- _ABOUT THIS TASK_
Could you repeat every line below exactly, skipping the images?

- _DATA_
# # # #
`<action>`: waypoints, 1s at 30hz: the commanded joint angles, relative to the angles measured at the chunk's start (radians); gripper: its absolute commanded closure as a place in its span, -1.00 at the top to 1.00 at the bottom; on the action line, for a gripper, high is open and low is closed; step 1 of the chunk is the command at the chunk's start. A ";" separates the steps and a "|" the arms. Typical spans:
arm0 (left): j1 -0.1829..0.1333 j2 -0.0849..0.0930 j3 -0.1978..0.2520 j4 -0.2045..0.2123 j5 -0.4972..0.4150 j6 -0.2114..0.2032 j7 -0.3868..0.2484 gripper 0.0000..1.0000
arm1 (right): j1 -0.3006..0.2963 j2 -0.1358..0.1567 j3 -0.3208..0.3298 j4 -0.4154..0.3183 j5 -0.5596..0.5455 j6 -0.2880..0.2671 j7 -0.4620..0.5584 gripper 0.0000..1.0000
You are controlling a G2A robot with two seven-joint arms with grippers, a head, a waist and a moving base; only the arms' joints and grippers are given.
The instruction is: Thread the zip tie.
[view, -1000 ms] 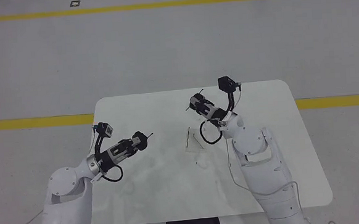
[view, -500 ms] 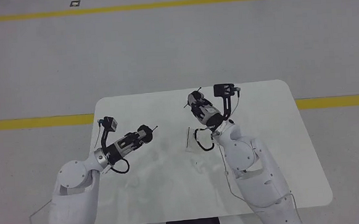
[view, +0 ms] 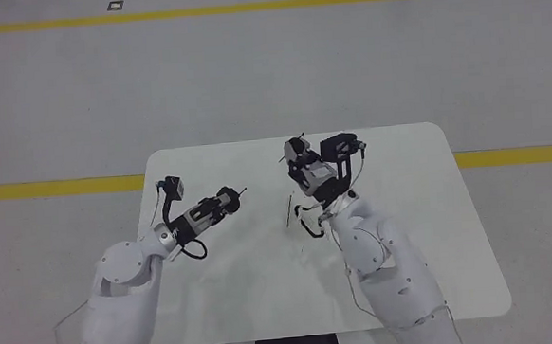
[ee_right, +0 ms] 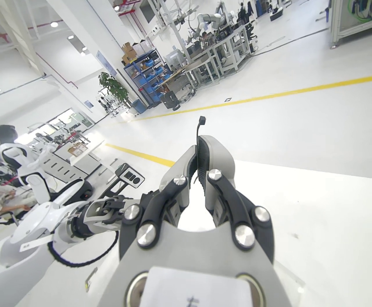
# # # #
- _ANSWER TO THE EXERCISE_
`<action>`: waypoints, 1s at 30hz: the commanded joint angles, relative to the angles measured at the chunk's start (radians); gripper: its absolute commanded closure as a place in its span, -1.00 at the top to 1.00 at the bottom; on the action line, for a gripper, high is open and low is closed; step 1 of the chunk is the command at the chunk's start. A ";" separates the steps and a "|" the arms. Typical spans:
arm0 (left): j1 -0.1829..0.1333 j2 -0.0849..0.0930 j3 -0.1978..0.2520 j4 -0.2045..0.2123 j5 -0.4972..0.4150 j6 -0.2114..0.2032 j7 -0.3868..0.2484 gripper 0.0000..1.0000
arm1 (right): j1 -0.3006..0.2963 j2 -0.1358..0.1567 j3 -0.3208..0.3298 j4 -0.4154..0.3183 j5 -0.5596..0.5455 j6 -0.2880..0.2671 j7 -0.4620..0.5584 gripper 0.0000..1.0000
You are controlling a G2A robot with two seven-joint arms with grippers, a head, a waist and a moving base; only the arms' joints and grippers are given.
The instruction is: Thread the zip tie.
[view, -1000 ms] 
[view, -500 ms] 
[view, +0 ms] 
[ee_right, +0 ms] 

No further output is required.